Written by:  

Bart Morcus

26 unscheduled downs prevented by proactive monitoring

Solving escalations on machine-level

At one of our manufacturing customers, support-line engineers spent around 80% of their time on escalation solving, and always reactively, after the fact. These escalations are costly, unpredictable, and time-consuming – hampering scalability and growth.

The only way to counteract this reactive way of working is to reduce escalations. That’s where our customer’s Proactive Escalation Monitoring (PEM) team comes in. The PEM team builds models to proactively track new escalations and prevent reoccurrence, by monitoring machines on fleet-level in order to move from unscheduled downs to scheduled downs (USD2SD).

Think of models that predict certain failure modes and lifetime of components, or models that monitor sensor trends and trigger engineers in the field to timely order new sensors and prepare for scheduled maintenance.

Building models using the Self Service Analytics platform 

The PEM team is continuously looking for new escalation use cases to model, monitor, and prevent from reoccurring. They pick these cases using an escalation afterlife tool. In this tool, support-line engineers document findings and solutions for each escalation, and share ideas on how to proactively monitor the escalation. System engineers of the PEM team go through this database of escalation-cases and select those that are potentially promising, looking at business value, cost, effort, and impact.

As soon as they pick a new case, they use our Self Service Analytics (SSA) platform to build a model, turn it into a KPI, visualize it in a dashboard, and define actionable triggers for engineers in the field. The field engineers use that to prepare for swaps, solve sensor drifts, or foresee machine failures, preventing unscheduled downs and thus escalations. When the model turns out highly valuable, the team industrializes it to guarantee 24/7 monitoring and continuous value.

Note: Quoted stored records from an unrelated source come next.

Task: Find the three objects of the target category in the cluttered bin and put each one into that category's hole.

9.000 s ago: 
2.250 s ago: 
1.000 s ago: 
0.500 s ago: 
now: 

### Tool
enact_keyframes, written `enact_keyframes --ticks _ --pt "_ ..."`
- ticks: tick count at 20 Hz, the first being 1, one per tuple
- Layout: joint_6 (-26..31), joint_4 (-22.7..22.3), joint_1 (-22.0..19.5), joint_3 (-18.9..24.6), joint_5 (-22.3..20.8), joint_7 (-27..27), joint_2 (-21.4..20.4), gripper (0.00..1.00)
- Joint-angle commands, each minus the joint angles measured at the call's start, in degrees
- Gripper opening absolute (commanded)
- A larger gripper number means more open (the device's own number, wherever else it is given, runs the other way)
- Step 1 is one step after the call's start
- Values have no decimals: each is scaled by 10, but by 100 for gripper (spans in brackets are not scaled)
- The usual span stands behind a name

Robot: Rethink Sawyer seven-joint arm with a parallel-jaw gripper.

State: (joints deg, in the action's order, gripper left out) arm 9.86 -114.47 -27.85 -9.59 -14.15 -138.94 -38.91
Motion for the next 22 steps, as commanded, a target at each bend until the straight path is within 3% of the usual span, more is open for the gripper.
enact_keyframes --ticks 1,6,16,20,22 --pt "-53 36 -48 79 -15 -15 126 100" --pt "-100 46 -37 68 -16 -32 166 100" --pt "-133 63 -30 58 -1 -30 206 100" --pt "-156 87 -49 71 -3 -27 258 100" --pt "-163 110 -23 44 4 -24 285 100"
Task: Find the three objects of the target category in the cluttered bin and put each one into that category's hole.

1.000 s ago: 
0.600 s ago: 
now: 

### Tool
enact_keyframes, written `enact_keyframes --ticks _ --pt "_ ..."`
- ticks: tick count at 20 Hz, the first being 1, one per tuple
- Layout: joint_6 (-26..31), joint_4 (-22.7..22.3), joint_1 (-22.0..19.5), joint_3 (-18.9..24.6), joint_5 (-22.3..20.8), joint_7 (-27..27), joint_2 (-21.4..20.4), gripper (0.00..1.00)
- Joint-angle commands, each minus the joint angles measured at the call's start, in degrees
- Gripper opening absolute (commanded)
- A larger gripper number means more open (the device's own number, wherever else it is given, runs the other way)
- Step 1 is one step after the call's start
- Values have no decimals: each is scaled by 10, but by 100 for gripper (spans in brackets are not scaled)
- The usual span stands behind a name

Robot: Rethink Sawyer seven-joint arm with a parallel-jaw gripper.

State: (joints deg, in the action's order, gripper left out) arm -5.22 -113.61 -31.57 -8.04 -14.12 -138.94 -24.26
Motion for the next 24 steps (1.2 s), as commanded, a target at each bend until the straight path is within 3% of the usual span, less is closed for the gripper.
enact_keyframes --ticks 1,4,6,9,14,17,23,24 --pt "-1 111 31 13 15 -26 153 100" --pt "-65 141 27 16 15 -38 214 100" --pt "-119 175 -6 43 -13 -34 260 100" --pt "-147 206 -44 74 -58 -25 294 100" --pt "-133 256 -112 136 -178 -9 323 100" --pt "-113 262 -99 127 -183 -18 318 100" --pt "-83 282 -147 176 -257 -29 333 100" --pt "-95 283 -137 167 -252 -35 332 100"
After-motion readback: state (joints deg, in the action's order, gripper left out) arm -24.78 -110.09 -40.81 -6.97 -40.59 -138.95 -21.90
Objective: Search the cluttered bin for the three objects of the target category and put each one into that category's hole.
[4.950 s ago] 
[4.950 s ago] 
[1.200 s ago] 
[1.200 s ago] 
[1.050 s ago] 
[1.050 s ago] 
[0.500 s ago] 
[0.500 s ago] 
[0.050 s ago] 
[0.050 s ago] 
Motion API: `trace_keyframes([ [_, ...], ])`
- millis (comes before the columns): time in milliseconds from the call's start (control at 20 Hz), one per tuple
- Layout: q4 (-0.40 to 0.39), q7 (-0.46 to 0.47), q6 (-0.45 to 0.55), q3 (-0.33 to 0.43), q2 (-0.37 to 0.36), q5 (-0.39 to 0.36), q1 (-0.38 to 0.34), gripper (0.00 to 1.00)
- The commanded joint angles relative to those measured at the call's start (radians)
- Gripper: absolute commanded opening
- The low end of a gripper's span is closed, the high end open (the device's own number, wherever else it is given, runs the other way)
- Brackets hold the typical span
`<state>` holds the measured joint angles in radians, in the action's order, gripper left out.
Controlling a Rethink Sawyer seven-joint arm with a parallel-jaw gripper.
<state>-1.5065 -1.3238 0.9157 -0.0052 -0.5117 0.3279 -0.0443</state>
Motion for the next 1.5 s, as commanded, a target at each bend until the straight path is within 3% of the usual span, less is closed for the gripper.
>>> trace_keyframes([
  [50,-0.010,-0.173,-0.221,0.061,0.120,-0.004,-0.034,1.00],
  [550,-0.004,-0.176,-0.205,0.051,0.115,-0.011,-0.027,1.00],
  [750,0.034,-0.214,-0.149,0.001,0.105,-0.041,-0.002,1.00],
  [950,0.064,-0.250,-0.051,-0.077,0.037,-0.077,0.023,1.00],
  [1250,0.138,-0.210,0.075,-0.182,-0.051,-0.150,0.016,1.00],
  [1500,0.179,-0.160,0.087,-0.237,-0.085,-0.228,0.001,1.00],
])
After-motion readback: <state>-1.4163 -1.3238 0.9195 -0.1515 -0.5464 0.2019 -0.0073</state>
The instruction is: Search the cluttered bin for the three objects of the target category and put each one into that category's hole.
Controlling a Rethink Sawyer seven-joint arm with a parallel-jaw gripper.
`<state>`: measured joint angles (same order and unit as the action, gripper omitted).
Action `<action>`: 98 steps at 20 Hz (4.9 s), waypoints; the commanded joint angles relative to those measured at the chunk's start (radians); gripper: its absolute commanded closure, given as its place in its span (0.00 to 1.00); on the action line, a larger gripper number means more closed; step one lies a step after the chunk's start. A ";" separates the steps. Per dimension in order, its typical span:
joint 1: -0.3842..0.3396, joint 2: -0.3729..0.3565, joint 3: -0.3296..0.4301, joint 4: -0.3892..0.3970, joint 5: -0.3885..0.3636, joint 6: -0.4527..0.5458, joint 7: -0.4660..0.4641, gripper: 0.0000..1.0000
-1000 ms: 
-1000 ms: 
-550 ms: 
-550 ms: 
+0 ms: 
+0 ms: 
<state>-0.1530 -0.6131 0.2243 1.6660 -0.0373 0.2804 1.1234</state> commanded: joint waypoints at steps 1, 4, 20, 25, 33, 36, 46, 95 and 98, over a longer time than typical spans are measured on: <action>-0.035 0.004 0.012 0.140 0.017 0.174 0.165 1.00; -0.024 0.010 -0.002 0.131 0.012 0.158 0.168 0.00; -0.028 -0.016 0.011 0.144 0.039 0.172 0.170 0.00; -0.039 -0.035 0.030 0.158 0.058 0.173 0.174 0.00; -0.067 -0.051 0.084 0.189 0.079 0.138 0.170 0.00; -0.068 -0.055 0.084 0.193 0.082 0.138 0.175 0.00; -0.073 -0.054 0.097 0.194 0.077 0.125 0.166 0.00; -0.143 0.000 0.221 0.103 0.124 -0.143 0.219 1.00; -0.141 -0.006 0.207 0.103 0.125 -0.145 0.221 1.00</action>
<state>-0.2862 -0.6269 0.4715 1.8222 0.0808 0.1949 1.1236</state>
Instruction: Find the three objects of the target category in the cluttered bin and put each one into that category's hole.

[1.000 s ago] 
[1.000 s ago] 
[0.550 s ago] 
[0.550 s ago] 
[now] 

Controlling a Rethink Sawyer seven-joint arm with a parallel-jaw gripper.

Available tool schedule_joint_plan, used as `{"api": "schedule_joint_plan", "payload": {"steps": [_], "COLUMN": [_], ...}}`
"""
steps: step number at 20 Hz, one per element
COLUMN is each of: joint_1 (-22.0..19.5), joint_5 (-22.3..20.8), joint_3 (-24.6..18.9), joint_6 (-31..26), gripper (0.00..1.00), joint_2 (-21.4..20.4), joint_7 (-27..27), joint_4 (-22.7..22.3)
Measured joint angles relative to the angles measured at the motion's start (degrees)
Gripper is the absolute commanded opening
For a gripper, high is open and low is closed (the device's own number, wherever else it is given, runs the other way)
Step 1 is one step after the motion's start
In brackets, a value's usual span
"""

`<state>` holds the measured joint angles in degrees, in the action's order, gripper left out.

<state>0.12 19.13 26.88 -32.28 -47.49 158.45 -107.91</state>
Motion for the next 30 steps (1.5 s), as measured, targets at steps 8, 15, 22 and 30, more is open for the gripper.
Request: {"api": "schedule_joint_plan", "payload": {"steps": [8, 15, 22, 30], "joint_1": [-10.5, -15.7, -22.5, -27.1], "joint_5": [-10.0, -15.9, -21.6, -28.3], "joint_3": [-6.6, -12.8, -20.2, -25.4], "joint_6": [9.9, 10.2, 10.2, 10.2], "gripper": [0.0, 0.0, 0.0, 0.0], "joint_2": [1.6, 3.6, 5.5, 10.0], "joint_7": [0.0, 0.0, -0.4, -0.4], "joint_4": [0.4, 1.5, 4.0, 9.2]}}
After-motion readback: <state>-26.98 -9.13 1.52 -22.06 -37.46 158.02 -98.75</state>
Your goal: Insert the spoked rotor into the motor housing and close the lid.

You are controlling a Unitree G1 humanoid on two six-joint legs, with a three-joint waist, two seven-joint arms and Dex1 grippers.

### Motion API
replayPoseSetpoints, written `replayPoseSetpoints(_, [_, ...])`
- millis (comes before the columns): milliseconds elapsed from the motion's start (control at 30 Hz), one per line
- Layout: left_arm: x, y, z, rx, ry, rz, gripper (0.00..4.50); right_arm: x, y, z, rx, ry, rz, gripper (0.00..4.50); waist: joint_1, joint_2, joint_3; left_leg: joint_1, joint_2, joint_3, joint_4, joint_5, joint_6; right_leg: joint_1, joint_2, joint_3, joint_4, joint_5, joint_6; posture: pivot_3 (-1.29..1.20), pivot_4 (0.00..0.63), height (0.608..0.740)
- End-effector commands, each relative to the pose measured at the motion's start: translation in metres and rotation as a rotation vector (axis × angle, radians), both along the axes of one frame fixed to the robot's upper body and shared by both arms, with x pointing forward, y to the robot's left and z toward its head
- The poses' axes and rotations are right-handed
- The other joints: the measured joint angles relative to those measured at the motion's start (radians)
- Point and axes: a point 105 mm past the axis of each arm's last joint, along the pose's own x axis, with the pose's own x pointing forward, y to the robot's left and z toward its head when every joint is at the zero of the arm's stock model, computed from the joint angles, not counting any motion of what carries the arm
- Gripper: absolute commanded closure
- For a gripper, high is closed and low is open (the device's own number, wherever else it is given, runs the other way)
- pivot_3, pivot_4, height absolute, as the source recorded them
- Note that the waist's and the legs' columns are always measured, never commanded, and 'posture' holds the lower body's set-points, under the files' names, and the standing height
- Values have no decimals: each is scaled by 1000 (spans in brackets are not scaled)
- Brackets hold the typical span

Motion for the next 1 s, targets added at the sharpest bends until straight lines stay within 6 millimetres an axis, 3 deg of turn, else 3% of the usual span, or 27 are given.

PEM Engineer: “By using SSA instead of local analysis, we’ve reduced diagnostic times from 72+ hours to minutes in certain cases”

Delivering measurable value

PEM currently has over 10 models running on SSA, and already industrialized five. From simple mathematical models to Machine Learning (ML) pipelines. Within six months, these models have sent 53 triggers to field engineers, of which 30 actually prevented an escalation. This resulted in preventing 26 unscheduled downs, a stunning achievement!

With a growing number of PEM models implemented, support engineers can spend more and more time on enabling proactive monitoring, preventing downtime, and potentially saving millions of escalation costs. This will enable our customer to further expand their factory and significantly enhance user experience.